## BRIEF
Your task is to show every line in the listing below that includes "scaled".

## THE INPUT
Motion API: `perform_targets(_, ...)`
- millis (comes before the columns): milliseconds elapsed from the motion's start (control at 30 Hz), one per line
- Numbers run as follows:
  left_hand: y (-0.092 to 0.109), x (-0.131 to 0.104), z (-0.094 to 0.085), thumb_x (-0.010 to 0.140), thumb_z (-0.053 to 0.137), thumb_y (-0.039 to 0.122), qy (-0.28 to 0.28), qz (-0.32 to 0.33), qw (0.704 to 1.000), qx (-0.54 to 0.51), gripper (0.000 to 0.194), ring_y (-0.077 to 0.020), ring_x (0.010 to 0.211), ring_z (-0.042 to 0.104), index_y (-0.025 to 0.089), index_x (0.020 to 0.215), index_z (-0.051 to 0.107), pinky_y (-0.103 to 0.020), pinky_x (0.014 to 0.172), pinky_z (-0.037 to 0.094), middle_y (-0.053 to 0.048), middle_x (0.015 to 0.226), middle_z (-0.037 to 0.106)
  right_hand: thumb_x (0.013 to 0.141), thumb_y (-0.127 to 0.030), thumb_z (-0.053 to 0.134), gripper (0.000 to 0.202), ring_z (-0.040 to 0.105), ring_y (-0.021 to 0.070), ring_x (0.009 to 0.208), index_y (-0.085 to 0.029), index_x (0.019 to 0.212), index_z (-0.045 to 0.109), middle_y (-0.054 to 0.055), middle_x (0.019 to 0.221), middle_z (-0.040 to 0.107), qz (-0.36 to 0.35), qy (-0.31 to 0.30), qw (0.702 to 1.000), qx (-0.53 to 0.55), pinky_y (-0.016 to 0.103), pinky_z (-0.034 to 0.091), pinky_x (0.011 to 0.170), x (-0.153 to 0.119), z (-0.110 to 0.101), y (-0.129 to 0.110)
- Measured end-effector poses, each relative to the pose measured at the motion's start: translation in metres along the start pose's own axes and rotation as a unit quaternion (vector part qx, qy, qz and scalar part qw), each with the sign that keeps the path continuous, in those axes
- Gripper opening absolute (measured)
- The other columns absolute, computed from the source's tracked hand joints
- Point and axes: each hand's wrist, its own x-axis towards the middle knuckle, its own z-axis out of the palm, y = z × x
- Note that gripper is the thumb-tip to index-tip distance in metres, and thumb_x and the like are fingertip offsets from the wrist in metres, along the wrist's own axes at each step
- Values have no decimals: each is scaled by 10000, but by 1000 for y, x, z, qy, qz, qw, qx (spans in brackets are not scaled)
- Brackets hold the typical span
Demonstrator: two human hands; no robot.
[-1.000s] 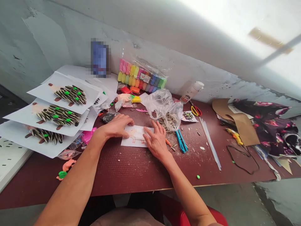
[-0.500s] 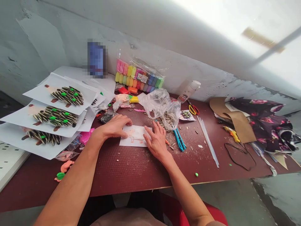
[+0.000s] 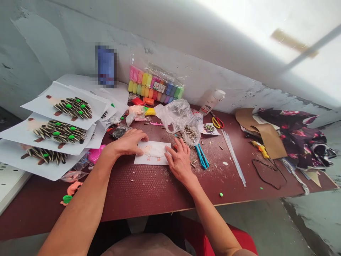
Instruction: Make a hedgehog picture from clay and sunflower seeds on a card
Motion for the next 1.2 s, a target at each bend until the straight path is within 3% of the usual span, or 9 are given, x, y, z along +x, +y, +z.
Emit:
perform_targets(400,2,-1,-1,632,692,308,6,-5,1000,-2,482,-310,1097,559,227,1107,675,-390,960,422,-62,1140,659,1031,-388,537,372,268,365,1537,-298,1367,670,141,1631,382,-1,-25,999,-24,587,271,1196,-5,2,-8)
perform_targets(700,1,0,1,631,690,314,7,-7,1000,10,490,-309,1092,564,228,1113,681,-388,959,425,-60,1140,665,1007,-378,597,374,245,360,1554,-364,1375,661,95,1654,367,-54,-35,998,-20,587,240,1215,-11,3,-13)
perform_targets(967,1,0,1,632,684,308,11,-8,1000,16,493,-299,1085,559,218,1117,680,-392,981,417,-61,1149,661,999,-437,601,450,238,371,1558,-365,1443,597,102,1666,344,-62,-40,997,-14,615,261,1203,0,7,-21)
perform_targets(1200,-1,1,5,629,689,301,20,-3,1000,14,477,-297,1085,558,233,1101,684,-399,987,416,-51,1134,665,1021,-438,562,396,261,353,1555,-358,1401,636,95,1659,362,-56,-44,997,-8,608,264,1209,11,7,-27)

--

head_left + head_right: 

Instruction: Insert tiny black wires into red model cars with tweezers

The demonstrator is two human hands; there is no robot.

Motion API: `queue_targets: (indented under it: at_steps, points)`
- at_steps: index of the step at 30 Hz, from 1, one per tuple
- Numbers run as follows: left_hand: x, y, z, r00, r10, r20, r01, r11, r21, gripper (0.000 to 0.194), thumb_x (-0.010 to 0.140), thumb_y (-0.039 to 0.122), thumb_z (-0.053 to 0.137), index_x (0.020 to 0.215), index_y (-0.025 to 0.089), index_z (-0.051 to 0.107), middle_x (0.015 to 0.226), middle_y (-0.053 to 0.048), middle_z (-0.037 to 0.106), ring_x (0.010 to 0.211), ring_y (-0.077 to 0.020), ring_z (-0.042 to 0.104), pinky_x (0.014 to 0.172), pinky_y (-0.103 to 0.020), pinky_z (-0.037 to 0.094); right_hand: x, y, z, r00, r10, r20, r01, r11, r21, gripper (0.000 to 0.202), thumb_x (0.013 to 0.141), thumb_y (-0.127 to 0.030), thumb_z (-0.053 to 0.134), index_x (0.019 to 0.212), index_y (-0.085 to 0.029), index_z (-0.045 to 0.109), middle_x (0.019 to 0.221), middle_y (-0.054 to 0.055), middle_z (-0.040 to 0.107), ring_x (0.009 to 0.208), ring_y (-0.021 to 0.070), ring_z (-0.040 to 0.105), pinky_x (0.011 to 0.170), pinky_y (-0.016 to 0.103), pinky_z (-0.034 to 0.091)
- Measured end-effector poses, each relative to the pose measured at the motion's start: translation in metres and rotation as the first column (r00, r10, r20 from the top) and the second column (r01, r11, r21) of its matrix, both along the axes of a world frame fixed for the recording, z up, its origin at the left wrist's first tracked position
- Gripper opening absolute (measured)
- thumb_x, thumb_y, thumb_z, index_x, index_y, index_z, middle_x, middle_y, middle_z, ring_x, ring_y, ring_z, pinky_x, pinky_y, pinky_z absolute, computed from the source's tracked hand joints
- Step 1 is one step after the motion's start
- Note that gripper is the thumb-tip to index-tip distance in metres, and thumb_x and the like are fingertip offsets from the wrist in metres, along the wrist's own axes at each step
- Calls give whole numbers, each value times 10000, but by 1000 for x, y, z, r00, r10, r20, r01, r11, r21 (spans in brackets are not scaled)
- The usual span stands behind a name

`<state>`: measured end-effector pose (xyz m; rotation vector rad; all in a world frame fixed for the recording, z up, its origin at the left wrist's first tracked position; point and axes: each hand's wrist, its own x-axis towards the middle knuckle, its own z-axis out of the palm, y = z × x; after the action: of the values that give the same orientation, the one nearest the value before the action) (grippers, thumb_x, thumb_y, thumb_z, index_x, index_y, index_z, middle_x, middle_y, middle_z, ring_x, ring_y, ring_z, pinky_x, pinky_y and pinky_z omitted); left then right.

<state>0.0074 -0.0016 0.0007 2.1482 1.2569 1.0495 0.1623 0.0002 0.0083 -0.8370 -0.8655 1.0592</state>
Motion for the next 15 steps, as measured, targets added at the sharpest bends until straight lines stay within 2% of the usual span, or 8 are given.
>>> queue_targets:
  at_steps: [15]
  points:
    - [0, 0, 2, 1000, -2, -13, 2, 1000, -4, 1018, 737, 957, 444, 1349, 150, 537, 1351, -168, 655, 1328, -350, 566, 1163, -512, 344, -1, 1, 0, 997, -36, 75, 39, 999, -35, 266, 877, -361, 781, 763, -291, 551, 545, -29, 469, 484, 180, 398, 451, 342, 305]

## RESPONSE TO THIS EXERCISE
- Values have no decimals: each is scaled by 10000, but by 1000 for y, x, z, qy, qz, qw, qx (spans in brackets are not scaled)
- Calls give whole numbers, each value times 10000, but by 1000 for x, y, z, r00, r10, r20, r01, r11, r21 (spans in brackets are not scaled)

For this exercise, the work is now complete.